• _Aim of the task_:
For the material below, return exactly the lines starting at the line containing "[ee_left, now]" and ending at the line containing "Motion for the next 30", both ends included, and no others.
** Material provided follows **
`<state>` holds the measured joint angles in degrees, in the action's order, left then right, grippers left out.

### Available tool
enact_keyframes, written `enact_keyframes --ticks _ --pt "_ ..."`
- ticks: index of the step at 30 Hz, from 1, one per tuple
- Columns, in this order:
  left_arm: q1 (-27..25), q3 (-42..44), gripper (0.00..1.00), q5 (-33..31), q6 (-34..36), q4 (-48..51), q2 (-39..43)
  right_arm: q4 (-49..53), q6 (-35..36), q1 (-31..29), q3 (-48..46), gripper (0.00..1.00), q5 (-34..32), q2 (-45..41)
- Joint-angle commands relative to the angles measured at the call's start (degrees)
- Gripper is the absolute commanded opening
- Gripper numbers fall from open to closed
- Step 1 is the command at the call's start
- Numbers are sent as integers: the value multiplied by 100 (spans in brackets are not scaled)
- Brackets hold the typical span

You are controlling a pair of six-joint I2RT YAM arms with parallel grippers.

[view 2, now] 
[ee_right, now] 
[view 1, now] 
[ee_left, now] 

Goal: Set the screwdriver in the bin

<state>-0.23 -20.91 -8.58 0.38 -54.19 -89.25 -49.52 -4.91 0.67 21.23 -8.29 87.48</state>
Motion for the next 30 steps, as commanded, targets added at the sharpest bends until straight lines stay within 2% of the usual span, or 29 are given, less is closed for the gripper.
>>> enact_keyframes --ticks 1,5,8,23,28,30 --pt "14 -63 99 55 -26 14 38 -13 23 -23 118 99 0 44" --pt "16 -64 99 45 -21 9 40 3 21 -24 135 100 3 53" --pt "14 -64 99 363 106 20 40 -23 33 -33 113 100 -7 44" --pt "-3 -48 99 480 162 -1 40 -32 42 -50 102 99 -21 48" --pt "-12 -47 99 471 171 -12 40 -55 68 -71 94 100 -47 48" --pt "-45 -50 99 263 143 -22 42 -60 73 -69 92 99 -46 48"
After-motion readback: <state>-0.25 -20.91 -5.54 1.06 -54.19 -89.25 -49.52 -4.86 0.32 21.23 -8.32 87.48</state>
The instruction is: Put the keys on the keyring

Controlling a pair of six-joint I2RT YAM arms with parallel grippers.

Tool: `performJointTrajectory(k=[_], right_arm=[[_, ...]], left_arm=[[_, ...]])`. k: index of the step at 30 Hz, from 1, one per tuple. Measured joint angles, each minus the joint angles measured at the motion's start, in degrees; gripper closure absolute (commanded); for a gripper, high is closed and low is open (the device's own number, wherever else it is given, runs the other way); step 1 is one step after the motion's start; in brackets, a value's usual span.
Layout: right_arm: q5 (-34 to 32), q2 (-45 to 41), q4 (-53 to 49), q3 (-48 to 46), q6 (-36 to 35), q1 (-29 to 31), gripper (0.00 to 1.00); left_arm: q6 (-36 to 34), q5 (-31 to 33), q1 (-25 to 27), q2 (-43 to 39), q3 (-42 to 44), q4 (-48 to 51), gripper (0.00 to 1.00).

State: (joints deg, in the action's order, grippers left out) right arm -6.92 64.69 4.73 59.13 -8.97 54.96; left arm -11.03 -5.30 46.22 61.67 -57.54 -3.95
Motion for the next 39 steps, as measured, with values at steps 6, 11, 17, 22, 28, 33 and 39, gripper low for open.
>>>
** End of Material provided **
• _Response area_:
[ee_left, now] 

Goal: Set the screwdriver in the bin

<state>-0.23 -20.91 -8.58 0.38 -54.19 -89.25 -49.52 -4.91 0.67 21.23 -8.29 87.48</state>
Motion for the next 30 steps, as commanded, targets added at the sharpest bends until straight lines stay within 2% of the usual span, or 29 are given, less is closed for the gripper.

No further output is expected here.